Nutrition: The prevalence of global acute malnutrition was estimated at 7.7% with 0.1% SAM in Kalu and at 16.2% with 1.4% SAM in Dessie Zuria. A total of 16 surveys have been conducted over the past 6 years in each woreda.
The prevalence of global acute malnutrition ranged over seasons and years from 6% to 17% in Kalu, and from 10% to 18% in Dessie Zuria, with 2002/03 being the worst year in terms of nutrition status in both woredas. Over the past 6 years the level of malnutrition in Dessie Zuria was above the NSP baseline ranges in all seasons surveyed and remained above 10% in spite of a substantial percentage of the population receiving food aid and/or PSNP. In Kalu malnutrition levels were also higher than the NSP range over the past 6 years,
except for the post harvest season 04- 05, again in spite of ongoing food aid and PSNP. The prevalence of GAM for January 2007 was above the NSP baseline of 5.8-7.8% for post-harvest (Dec- Feb) in DZ while it was comparable to the NSP baseline in Kalu.


Health: The crude mortality rate was 0.06 and 0.36 deaths/10,000/day in Kalu and Dessie Zuria respectively while the under-five mortality rate was estimated at 0.34 deaths/10,000/day in each woreda. Retrospective morbidity was low with 10% in Kalu and 14% in DZ. Measles (by card and recall) and vitamin A coverage was estimated at 93% and 97% in Kalu, and at 90% and 94% in DZ. These results were very similar to those of the previous survey conducted in July/Aug 2006 where measles and vitamin A coverage was estimated at 92% and 97% in Kalu, and at 85% and 91% in DZ. BCG coverage was at 73% in Kalu and 61% in DZ falling under similar ranges as in the previous surveys with 73% in Kalu and 58% in DZ.

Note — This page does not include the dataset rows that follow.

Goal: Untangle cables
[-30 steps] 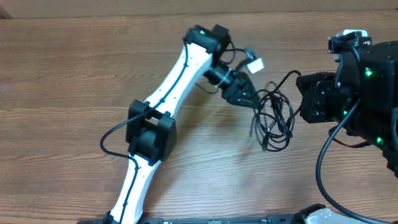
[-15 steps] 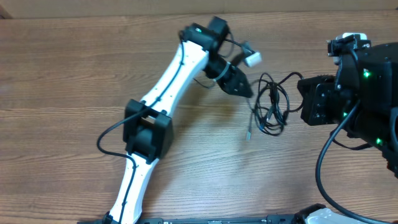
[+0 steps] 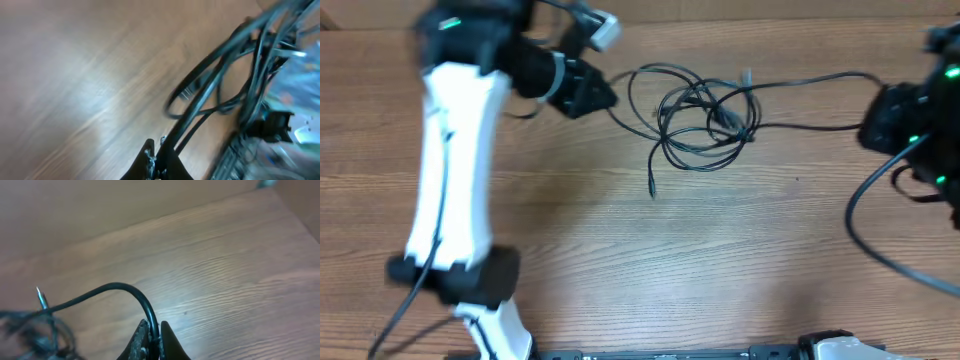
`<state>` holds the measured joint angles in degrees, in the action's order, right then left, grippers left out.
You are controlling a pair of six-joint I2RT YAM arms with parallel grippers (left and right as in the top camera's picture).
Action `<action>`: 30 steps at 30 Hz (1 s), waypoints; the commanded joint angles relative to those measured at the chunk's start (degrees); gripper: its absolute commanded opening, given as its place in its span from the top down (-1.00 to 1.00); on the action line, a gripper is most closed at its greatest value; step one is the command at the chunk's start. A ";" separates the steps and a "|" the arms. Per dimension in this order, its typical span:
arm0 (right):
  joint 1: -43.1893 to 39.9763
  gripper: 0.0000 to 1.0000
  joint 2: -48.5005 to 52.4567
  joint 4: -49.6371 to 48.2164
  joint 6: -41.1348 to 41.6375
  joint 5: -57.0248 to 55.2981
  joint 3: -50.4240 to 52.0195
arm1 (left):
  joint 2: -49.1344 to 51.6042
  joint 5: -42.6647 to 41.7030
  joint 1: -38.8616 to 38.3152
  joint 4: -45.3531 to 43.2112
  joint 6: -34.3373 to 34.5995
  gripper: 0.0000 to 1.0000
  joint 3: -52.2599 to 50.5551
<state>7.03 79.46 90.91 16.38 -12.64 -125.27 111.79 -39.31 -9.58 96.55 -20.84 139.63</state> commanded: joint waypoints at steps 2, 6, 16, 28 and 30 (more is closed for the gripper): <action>-11.08 0.92 0.79 -1.44 -2.95 8.50 -0.31 | -7.48 4.37 6.32 0.26 5.46 0.92 0.85; -19.19 0.92 2.99 -1.20 -4.50 14.62 -0.28 | -10.91 5.25 10.27 0.26 7.19 0.92 0.85; -32.15 0.92 9.77 -3.56 0.02 16.83 2.47 | -13.31 11.43 11.50 0.24 12.17 0.92 0.85; -41.90 0.92 11.34 -17.51 6.60 17.51 21.11 | -21.18 25.57 11.67 0.24 18.71 0.92 0.85; -42.36 0.92 11.37 -18.93 6.56 17.81 24.26 | -23.30 27.74 12.00 -0.04 19.85 0.92 0.85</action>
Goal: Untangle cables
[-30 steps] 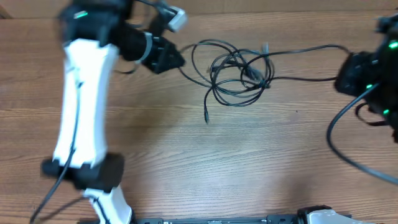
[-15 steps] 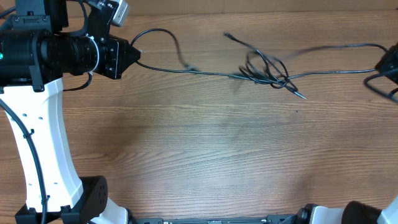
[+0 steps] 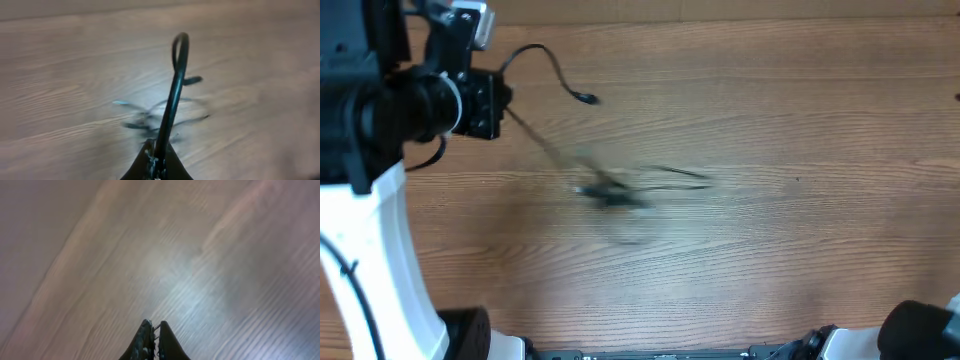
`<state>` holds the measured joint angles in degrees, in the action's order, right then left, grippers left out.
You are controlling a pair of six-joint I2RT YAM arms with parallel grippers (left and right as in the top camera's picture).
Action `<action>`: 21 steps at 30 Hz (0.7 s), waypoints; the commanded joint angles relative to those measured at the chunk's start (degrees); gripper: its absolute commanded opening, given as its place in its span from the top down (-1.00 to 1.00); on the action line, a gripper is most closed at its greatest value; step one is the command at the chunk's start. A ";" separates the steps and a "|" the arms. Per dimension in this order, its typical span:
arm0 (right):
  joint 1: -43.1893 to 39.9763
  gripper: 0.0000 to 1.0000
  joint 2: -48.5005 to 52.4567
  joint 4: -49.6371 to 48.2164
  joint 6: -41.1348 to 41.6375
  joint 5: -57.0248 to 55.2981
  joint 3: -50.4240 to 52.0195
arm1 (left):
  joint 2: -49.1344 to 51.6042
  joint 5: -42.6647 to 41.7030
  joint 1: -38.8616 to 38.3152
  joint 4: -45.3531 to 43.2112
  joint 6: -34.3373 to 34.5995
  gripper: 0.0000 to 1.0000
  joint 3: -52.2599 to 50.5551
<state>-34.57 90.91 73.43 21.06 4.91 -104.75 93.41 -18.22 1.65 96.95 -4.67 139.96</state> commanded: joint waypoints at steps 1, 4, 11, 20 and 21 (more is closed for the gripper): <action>-0.76 0.92 -0.09 -1.81 1.84 1.20 5.01 | -5.70 6.56 0.76 -0.90 3.67 0.92 0.52; 0.46 0.92 -0.11 -2.64 0.42 5.68 7.21 | -6.64 6.01 0.66 -2.19 3.67 0.92 0.52; 10.40 0.92 -0.15 -1.16 -2.05 8.66 7.39 | -2.97 -7.78 0.15 -4.02 3.58 0.92 0.50; 23.26 0.92 -0.15 2.54 -5.29 8.70 7.41 | 3.96 -34.18 -6.56 -14.69 5.11 0.92 0.50; 25.07 0.92 -0.15 2.95 -6.40 8.72 7.41 | 4.50 -35.82 -7.80 -16.68 6.14 0.91 0.50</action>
<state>-13.69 91.02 75.85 17.76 13.19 -97.27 97.49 -40.03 -3.07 83.57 -1.13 140.05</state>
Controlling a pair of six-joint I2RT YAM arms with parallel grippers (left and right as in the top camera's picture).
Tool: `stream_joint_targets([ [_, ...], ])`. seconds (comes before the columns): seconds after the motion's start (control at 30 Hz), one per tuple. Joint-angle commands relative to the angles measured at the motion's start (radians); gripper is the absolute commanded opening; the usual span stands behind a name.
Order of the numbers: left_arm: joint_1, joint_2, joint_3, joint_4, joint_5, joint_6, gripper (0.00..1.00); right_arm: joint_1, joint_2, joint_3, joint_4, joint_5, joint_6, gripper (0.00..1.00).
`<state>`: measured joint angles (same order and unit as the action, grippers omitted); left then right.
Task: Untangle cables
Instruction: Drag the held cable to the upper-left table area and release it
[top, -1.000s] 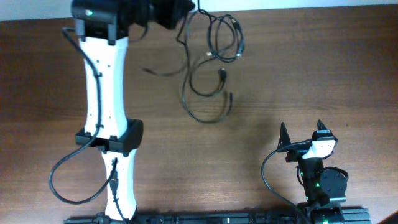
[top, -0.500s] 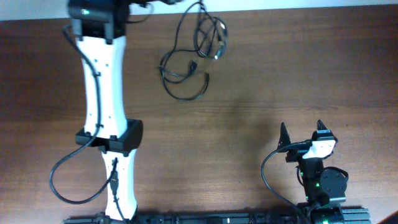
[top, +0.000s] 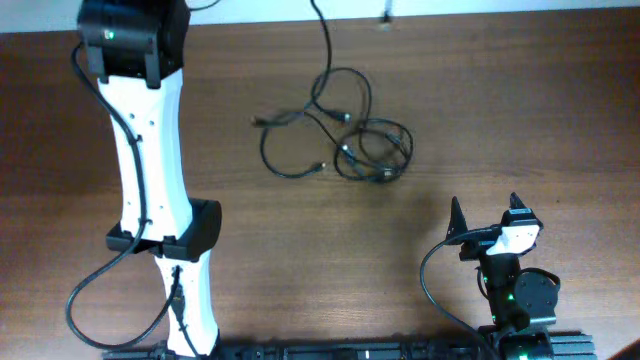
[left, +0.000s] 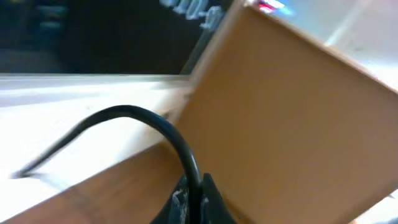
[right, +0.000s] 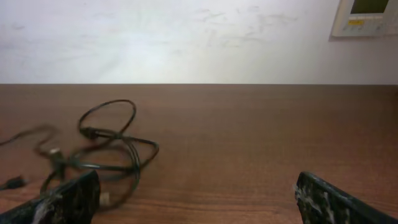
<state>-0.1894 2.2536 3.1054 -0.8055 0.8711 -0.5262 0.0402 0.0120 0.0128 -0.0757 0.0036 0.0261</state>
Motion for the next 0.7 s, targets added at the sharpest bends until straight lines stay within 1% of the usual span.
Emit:
stream_joint_targets([
  [0.0,0.003,0.001,0.001,-0.027,-0.275,0.192,0.00,0.004,-0.006,-0.007,-0.005,0.008,0.004,0.97],
  [0.03,0.003,0.002,0.001,-0.032,-0.316,0.192,0.00,0.004,-0.006,-0.007,-0.005,0.008,0.004,0.97],
  [0.07,0.003,0.002,0.001,-0.050,-0.390,0.191,0.00,0.004,-0.006,-0.007,-0.004,0.008,0.004,0.98],
  [0.17,0.009,0.006,0.000,-0.146,-0.717,0.191,0.00,0.004,-0.006,-0.007,-0.005,0.008,0.004,0.98],
  [0.2,0.010,0.014,-0.018,-0.200,-0.912,0.191,0.00,0.004,-0.006,-0.007,-0.004,0.008,0.004,0.98],
  [0.3,0.041,0.024,-0.107,-0.213,-1.134,0.174,0.00,0.004,-0.006,-0.007,-0.005,0.008,0.004,0.98],
  [0.43,0.165,0.024,-0.275,-0.149,-1.134,0.172,0.00,0.004,-0.006,-0.007,-0.005,0.008,0.004,0.98],
  [0.5,0.233,0.024,-0.371,-0.054,-1.072,0.172,0.00,0.004,-0.006,-0.007,-0.005,0.008,0.004,0.97],
  [0.53,0.290,0.024,-0.450,0.055,-0.990,0.172,0.00,0.004,-0.006,-0.007,-0.005,0.008,0.004,0.98],
  [0.57,0.336,0.024,-0.527,0.174,-0.954,0.172,0.00,0.004,-0.006,-0.007,-0.005,0.008,0.004,0.97],
  [0.6,0.361,0.024,-0.576,0.243,-0.945,0.172,0.00,0.004,-0.006,-0.007,-0.004,0.008,0.004,0.98],
  [0.67,0.410,0.024,-0.690,0.383,-0.935,0.172,0.09,0.004,-0.006,-0.007,-0.005,0.008,0.004,0.97],
])
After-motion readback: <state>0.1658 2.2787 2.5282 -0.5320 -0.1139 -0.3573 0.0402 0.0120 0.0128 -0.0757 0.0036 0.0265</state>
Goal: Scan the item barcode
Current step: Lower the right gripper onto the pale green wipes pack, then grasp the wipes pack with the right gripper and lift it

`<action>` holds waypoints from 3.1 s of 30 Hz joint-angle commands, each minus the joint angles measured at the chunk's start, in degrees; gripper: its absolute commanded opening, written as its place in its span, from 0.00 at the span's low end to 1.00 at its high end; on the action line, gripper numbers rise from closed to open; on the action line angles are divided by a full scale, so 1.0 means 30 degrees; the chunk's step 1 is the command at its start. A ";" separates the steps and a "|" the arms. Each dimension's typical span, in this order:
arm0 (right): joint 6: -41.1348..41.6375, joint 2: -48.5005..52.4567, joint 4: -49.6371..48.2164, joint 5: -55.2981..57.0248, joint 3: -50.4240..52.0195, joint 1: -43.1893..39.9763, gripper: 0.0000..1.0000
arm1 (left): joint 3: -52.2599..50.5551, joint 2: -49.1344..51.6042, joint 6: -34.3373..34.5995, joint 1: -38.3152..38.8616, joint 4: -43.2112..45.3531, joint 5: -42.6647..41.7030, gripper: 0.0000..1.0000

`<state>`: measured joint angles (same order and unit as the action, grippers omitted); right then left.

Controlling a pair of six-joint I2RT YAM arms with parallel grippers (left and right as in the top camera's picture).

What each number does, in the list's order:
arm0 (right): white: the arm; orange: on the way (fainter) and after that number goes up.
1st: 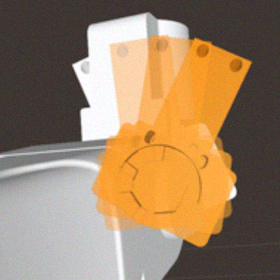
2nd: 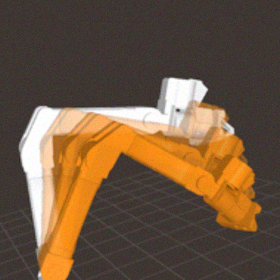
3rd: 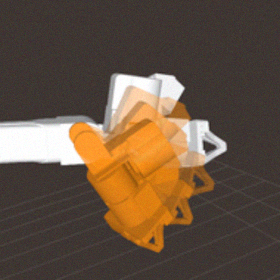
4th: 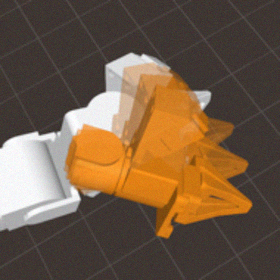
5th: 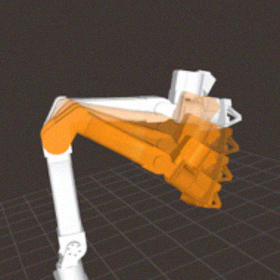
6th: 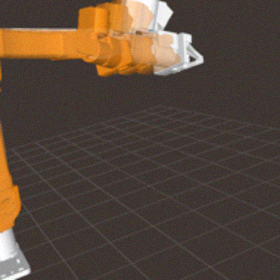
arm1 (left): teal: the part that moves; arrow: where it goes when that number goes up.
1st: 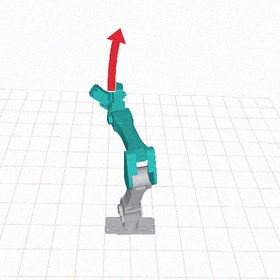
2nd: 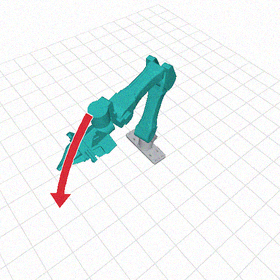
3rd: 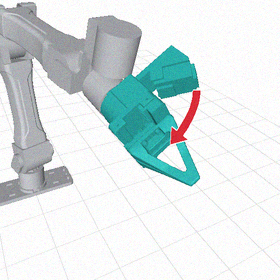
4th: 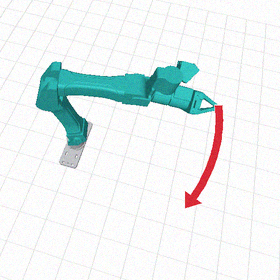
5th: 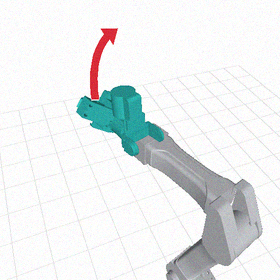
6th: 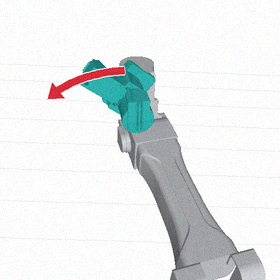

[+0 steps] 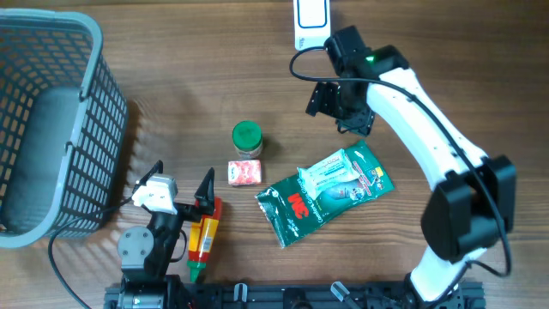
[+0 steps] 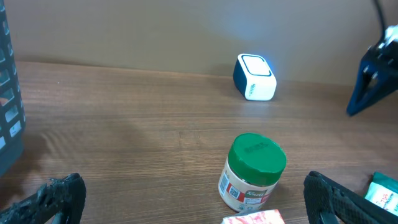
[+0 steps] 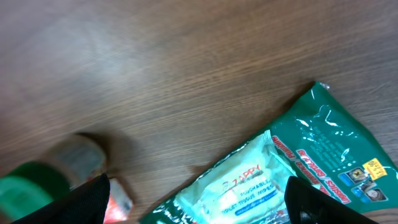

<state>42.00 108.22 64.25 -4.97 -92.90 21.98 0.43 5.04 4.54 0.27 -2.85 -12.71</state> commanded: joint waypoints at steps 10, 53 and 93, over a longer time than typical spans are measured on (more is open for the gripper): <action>0.1035 -0.1676 0.1064 0.0510 -0.0670 0.0029 0.89 | -0.0029 -0.0044 -0.0379 0.0073 -0.0138 0.0197 1.00; 1.1154 -0.1596 0.0160 0.0182 0.6688 0.3198 0.89 | -0.0029 -0.0044 -0.0379 0.0073 -0.0138 0.0197 1.00; 1.5635 -0.3555 -0.5581 0.2200 1.1723 0.3402 0.70 | -0.0029 -0.0044 -0.0379 0.0073 -0.0138 0.0197 1.00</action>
<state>84.55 97.65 50.63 -0.10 -60.90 32.42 0.43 5.04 4.54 0.27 -2.85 -12.71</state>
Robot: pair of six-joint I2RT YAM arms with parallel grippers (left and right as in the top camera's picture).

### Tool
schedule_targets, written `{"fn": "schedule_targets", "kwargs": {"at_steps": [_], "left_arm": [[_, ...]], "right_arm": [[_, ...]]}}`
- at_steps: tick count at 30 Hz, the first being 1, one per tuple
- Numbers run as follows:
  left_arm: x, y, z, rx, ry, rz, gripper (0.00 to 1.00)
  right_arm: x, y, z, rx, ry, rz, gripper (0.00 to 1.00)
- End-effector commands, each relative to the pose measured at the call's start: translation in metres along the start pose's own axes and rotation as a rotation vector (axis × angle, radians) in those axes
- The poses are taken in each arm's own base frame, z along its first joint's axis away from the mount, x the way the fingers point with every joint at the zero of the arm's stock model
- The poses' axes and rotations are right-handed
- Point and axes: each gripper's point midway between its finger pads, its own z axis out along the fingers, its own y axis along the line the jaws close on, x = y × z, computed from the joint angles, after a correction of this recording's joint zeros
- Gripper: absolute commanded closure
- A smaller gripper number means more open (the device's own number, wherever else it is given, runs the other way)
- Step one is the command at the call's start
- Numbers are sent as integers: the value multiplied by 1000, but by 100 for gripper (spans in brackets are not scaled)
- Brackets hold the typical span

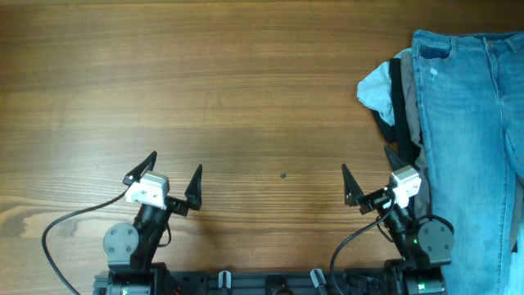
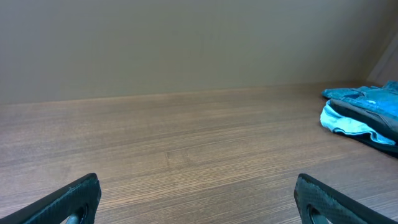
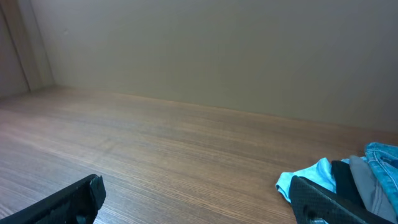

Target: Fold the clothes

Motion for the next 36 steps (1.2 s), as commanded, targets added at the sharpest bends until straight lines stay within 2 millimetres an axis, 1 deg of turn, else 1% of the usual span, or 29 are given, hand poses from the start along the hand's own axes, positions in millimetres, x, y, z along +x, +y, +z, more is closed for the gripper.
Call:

Food Security: Kalu woreda, because of its high proportion of lowlands and low-midlands, is predominantly dependant on kremt rains (Aug.-Sept.) to support meher crops harvested from November to December. In higher areas of the woreda belg crops (oat, barley and wheat) are also cultivated and harvested in June/July. In contrast, Dessie Zuria woreda, because of its high proportion of high- and mid-lands, is both dependant on belg (Jan.-Feb.) and kremt rains to support belg and meher crops harvested in June/July and November/January respectively. There is also a significant proportion of the population who is solely belg dependant and hence at great risk of food insecurity. In Kalu, the 2006 meher harvest was reported to be good due to evenly distributed kremt rains, improved crop management and pest control. Water and pasture availability and livestock condition were also reported as good in the whole woreda. In Dessie Zuria, the 2006 meher harvest was rated as poor, mostly due to untimely and unevenly distributed kremt rains while livestock condition was reported as good due to adequate water and pasture availability and absence of disease.

Conclusion: The nutrition situation was typical for this time of the year in Kalu with 7.7% GAM while it was rated as serious in Dessie Zuria with 16.2% GAM. The surveys had been conducted after the main harvesting season when the malnutrition rates are expected to be at the lowest due to improved access to food. The poor nutrition and food security in Dessie Zuria was a matter of concern, as the next significant harvest was not due before June/July in the areas benefiting from belg and not before November/December in the predominantly meher-dependant area. It was recommended to ensure that the EOS/TSFP distribution was timely, i.e. a maximum of 3 weeks after the screening as par the TSFP guideline, and to consider monthly distribution instead of deterioration of the children nutrition status.